--- START ---
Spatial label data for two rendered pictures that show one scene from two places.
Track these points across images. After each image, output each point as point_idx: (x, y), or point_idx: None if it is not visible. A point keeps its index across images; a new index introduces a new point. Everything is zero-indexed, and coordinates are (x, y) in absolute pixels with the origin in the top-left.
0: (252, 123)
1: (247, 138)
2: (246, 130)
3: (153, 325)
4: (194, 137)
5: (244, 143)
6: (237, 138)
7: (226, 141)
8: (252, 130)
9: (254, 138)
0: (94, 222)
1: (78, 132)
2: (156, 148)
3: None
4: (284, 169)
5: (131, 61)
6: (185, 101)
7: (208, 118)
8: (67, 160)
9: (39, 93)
--- END ---
## [TASK INSTRUCTIONS]
Repeat the lines above with every word intact.

## [TASK RESULT]
Spatial label data for two rendered pictures that show one scene from two places.
Track these points across images. After each image, output each point as point_idx: (x, y), or point_idx: None if it is not visible. A point keeps its index across images; a new index introduces a new point. Everything is zero-indexed, and coordinates are (x, y) in absolute pixels with the origin in the top-left.
0: (252, 123)
1: (247, 138)
2: (246, 130)
3: (153, 325)
4: (194, 137)
5: (244, 143)
6: (237, 138)
7: (226, 141)
8: (252, 130)
9: (254, 138)
0: (94, 222)
1: (78, 132)
2: (156, 148)
3: None
4: (284, 169)
5: (131, 61)
6: (185, 101)
7: (208, 118)
8: (67, 160)
9: (39, 93)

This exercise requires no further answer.